• [Instructions for the task]: Word for word, restate the lines of the material below from its first line through the one containing "- Columns, in". Omit the rest.

• [Material shown]:
+ + + +
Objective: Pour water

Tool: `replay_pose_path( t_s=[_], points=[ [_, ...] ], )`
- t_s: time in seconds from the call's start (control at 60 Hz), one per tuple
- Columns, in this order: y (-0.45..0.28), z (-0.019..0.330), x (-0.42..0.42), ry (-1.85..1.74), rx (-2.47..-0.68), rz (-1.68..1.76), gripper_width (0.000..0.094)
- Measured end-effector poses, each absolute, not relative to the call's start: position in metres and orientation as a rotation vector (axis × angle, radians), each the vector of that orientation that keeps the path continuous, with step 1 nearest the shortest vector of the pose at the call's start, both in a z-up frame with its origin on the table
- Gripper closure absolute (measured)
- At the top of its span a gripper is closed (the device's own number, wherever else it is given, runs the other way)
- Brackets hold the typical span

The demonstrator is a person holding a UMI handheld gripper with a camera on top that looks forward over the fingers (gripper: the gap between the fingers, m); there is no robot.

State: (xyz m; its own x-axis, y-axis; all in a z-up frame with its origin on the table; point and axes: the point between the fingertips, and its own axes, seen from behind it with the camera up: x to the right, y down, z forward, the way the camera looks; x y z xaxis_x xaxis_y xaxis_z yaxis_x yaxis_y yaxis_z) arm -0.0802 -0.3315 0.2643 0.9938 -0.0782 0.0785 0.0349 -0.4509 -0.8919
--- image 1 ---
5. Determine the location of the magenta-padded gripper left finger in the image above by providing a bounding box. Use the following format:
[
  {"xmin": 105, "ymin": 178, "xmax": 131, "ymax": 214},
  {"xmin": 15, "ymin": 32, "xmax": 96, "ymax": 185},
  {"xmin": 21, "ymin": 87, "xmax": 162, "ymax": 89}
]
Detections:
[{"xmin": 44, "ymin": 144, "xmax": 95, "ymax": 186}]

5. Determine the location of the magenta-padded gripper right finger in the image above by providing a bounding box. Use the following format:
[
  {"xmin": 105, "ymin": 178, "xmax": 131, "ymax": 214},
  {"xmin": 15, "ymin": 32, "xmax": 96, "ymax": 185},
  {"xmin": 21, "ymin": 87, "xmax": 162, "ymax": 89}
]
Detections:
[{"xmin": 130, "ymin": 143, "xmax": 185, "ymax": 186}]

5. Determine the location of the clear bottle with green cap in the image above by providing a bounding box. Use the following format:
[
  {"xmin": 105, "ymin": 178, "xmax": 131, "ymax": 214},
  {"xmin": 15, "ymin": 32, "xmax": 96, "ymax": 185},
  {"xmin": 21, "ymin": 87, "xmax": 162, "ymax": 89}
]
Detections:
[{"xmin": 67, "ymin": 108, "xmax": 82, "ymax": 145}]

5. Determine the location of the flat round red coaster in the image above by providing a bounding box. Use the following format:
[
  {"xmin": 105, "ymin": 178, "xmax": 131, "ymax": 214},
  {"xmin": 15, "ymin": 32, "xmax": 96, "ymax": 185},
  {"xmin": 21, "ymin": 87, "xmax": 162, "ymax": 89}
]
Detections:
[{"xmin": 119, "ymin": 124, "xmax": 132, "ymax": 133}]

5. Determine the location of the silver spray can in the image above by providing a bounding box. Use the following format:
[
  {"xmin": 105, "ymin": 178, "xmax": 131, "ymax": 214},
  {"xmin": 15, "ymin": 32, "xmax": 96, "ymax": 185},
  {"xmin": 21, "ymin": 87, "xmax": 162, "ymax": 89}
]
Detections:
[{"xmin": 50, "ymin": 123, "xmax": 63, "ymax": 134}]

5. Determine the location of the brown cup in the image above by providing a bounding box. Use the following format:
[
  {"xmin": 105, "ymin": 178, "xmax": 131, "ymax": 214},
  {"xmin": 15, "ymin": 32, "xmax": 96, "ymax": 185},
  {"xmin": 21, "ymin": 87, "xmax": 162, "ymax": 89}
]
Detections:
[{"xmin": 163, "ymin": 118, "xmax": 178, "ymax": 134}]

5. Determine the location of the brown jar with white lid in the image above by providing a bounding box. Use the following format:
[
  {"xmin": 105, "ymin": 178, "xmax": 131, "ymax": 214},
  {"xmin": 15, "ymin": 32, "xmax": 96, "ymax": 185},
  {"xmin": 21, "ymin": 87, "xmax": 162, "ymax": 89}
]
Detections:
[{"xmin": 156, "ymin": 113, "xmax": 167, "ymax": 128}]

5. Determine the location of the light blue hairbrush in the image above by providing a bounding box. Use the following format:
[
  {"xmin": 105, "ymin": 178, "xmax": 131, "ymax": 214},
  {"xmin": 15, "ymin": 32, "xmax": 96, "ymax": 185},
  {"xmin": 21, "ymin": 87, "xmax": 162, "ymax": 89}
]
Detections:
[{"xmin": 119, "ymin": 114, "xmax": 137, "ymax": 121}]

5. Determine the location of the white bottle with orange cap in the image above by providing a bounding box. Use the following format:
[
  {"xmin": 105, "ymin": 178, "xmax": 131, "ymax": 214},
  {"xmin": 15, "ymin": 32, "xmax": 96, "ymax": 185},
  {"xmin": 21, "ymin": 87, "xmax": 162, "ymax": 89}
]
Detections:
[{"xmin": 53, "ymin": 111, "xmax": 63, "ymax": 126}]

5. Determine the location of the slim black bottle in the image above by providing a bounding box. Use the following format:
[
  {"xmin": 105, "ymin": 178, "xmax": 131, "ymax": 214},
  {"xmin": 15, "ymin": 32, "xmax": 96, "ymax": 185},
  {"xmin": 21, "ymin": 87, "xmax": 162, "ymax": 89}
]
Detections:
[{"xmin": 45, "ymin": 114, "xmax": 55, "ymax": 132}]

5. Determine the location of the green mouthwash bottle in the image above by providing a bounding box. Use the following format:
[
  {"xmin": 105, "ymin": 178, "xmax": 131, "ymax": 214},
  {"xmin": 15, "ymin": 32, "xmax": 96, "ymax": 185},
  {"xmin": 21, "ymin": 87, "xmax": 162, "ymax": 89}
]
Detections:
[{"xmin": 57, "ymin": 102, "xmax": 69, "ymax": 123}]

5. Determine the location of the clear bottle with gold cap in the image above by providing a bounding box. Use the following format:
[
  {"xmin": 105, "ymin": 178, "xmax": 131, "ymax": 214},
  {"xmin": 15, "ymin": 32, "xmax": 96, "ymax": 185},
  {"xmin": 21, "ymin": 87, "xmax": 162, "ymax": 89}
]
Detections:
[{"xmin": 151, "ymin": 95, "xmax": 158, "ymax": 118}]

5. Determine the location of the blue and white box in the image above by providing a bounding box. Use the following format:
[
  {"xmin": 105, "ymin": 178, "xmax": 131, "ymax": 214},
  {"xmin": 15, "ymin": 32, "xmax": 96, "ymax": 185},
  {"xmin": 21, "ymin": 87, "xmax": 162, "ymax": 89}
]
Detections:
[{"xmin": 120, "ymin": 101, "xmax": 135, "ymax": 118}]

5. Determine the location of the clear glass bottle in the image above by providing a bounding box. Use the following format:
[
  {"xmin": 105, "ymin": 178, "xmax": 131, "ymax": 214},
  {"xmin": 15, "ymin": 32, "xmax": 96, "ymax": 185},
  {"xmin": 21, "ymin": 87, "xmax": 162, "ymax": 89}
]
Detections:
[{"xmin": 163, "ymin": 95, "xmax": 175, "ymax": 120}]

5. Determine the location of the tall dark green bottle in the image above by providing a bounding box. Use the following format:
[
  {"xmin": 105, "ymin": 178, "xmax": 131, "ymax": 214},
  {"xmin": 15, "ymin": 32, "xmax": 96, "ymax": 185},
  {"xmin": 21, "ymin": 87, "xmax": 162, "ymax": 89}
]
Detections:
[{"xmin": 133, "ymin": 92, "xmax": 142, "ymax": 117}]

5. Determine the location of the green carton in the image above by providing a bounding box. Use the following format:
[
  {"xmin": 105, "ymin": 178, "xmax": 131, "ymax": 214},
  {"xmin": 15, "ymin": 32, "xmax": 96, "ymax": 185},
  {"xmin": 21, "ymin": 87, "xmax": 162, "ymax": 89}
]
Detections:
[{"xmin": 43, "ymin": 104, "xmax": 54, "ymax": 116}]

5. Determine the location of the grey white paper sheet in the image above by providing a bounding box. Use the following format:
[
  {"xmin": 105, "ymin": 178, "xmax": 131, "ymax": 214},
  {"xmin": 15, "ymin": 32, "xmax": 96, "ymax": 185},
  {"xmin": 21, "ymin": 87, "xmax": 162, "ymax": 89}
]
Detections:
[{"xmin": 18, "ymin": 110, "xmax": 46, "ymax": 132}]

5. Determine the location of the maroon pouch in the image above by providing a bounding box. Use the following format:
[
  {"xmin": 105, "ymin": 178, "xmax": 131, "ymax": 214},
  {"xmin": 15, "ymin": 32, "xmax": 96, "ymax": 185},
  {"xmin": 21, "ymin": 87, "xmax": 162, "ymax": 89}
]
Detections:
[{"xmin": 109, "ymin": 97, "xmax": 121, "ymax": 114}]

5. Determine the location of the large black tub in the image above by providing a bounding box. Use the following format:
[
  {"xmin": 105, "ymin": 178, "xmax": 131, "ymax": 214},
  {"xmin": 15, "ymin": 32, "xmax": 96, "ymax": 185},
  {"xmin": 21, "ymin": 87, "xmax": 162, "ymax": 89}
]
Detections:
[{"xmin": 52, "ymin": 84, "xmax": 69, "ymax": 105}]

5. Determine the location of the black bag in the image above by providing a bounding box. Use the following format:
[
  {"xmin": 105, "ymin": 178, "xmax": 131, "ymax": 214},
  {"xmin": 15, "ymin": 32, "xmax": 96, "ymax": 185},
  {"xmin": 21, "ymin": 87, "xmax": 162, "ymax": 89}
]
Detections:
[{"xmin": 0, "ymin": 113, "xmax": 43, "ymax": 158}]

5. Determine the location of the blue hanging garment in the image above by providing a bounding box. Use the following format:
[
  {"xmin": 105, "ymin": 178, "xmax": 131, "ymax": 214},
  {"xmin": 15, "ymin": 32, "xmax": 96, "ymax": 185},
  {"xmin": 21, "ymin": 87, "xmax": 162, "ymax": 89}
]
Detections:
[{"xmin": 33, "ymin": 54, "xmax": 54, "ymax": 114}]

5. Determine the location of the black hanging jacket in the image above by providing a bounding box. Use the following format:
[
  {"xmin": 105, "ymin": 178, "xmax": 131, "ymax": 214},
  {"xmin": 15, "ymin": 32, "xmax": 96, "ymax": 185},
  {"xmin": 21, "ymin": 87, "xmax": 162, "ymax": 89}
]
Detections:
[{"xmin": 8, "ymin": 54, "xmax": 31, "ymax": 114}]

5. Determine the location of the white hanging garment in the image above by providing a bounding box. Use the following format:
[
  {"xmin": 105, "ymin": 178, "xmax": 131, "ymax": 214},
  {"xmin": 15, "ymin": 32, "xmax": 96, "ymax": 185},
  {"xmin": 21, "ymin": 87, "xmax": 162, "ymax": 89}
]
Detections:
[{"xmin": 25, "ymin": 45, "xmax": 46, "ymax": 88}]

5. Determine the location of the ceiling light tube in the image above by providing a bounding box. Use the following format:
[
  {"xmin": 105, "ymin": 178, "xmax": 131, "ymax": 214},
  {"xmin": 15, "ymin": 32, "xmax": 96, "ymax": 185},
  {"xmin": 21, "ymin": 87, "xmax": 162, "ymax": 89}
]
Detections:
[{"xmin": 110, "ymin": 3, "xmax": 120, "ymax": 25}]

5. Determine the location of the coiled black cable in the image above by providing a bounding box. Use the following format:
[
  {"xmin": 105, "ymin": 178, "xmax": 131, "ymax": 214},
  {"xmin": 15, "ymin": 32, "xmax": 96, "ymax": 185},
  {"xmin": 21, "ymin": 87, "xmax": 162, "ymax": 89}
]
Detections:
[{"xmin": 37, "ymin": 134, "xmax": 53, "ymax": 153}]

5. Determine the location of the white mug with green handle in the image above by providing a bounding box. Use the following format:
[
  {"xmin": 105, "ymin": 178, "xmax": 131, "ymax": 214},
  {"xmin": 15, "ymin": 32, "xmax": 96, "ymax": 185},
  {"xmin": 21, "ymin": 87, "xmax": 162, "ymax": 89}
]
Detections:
+ + + +
• [Answer section]:
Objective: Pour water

Tool: `replay_pose_path( t_s=[_], points=[ [_, ...] ], )`
- t_s: time in seconds from the call's start (control at 60 Hz), one per tuple
- Columns, in this order: y (-0.45..0.28), z (-0.019..0.330), x (-0.42..0.42), ry (-1.85..1.74), rx (-2.47..-0.68), rz (-1.68..1.76), gripper_width (0.000..0.094)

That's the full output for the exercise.